People may think their relationship was romantic, Bevilacqua says, but it was actually “this tragic, strange interlude in each of their lives.”
Romantic love and sex were not motivators for Poe, according to Bevilacqua. It’s not what he was looking for with Whitman or Richmond.
“The notion of sex is out the window. He lives in the realm of a romantic ideal. He was also in such a shape that he probably didn’t seem like the Lothario.”
Athenaeum’s Poe celebration will include a reading of Poe’s “The Raven” by poet Brett Rutherford; a reading of the letters of Whitman by actress Sharon Carpentier; and a reading of letters and poetry of Poe by actor Stephen Thorne of Trinity Rep. In between readings, Alec Redfearn and Yanna Kiriacopoulos will play music that Bevilacqua characterizes as “haunting.”
There will be Poe letters on display.

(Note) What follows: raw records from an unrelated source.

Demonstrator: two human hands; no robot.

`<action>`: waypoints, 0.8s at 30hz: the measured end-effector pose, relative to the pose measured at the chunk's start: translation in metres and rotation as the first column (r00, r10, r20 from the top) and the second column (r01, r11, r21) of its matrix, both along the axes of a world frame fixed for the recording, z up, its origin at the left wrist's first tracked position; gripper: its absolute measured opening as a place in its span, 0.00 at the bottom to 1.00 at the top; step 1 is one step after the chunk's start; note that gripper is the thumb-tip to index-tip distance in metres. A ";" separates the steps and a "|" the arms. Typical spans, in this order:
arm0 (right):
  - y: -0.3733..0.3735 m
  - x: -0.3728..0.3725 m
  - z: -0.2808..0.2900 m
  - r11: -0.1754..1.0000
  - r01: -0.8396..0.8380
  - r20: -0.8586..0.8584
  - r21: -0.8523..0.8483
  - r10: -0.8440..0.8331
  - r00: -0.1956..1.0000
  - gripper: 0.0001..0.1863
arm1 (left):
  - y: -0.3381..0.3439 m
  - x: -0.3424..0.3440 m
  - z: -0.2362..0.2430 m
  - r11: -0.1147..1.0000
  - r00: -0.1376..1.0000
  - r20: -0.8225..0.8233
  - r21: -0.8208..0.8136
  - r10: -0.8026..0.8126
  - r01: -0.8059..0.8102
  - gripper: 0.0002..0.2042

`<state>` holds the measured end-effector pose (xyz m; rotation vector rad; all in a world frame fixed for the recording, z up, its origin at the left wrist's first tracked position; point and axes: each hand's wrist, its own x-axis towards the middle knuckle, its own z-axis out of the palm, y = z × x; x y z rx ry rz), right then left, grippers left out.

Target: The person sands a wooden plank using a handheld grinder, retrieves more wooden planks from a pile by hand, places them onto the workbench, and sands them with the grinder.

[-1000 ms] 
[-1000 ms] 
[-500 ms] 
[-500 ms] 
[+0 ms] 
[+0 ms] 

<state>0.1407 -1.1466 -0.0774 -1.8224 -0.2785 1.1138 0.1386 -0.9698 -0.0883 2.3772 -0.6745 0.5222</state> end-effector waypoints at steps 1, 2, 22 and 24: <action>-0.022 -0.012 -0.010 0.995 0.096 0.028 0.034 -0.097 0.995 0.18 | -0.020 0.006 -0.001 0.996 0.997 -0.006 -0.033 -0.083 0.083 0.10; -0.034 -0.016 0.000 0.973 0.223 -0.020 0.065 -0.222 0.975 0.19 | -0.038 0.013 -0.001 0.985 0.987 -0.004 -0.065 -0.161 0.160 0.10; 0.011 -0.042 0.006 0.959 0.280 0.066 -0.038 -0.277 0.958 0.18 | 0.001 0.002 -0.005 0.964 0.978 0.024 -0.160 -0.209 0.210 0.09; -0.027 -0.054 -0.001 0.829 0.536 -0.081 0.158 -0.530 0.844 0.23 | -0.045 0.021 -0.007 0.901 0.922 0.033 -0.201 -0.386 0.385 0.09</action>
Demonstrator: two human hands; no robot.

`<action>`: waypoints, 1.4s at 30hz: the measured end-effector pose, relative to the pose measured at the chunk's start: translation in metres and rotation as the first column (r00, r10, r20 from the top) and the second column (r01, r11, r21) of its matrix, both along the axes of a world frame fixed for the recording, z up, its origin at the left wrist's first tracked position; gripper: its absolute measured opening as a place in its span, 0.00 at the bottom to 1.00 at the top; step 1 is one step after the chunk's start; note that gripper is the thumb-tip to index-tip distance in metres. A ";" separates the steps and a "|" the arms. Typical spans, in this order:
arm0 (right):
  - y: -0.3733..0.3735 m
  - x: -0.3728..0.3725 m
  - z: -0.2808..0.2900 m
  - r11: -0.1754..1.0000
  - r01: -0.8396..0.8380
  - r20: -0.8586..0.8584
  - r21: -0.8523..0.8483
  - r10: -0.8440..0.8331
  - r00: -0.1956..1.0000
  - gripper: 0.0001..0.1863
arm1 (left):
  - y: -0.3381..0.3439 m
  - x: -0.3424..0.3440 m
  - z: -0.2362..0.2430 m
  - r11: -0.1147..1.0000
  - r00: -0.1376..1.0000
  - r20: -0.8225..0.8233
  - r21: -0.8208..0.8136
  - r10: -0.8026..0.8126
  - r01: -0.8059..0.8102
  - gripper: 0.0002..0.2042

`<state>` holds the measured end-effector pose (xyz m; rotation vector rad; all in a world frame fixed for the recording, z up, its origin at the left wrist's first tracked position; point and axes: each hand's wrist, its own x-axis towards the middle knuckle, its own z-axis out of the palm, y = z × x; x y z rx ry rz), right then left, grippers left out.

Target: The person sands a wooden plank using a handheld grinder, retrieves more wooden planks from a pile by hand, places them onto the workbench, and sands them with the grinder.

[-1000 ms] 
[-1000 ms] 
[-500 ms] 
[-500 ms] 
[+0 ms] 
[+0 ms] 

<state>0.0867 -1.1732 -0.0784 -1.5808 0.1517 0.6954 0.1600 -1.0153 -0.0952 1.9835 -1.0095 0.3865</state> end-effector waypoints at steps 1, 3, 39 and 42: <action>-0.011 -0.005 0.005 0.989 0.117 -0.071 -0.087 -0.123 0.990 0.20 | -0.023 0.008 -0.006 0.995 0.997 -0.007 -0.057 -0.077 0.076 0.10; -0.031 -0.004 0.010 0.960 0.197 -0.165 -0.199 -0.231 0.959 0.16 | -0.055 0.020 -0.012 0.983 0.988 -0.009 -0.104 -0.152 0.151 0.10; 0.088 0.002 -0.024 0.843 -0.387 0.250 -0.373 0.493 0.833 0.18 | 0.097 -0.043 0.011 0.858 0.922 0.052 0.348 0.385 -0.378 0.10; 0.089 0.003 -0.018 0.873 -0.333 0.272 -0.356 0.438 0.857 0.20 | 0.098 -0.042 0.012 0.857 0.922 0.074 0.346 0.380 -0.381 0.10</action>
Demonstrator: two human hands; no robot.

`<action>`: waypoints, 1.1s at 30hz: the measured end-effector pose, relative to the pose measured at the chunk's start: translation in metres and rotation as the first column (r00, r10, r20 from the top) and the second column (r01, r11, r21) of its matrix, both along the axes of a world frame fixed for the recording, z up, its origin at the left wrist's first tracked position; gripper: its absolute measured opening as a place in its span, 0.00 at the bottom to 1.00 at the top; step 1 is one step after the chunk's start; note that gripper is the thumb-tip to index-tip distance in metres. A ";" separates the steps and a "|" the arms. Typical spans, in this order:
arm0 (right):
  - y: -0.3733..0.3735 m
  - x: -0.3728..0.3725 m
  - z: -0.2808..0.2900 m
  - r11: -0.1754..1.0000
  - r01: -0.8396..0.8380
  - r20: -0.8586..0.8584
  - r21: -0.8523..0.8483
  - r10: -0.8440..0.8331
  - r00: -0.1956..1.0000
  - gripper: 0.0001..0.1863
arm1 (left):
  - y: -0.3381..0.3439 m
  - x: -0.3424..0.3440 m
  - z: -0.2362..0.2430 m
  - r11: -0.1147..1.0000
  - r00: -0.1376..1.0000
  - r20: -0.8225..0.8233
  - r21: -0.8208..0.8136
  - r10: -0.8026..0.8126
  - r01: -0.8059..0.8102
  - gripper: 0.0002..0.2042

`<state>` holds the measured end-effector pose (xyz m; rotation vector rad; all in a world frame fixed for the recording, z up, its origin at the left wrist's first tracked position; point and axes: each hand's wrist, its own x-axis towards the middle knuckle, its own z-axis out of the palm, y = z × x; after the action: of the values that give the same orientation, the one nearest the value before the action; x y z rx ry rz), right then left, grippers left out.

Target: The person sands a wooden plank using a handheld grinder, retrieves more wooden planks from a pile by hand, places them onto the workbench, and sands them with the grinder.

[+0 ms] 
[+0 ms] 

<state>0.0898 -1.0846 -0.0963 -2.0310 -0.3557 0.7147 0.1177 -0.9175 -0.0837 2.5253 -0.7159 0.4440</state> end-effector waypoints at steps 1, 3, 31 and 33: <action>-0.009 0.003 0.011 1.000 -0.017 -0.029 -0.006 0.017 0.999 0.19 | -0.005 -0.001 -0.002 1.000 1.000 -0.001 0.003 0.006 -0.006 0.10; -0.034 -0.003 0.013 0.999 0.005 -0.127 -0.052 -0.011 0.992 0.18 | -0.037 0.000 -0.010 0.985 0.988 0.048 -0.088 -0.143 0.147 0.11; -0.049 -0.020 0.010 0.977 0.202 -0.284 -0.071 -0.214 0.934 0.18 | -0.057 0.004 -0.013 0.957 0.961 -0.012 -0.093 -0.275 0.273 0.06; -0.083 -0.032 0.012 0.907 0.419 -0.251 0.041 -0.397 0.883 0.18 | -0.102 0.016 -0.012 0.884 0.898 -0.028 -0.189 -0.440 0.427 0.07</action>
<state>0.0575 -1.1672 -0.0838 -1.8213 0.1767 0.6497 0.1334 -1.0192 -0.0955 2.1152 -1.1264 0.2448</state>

There will be an exhibit by Susan Jaffe Tane of Poe paraphernalia, including magazine articles he wrote and newspaper reviews of his writings. And there will also be an item on loan from the John Hay Library at Brown University: a lock of Whitman’s hair.
“At the time, people saved hair as a memento. That was a common thing. It was also a way of giving someone something that was literally a part of you.”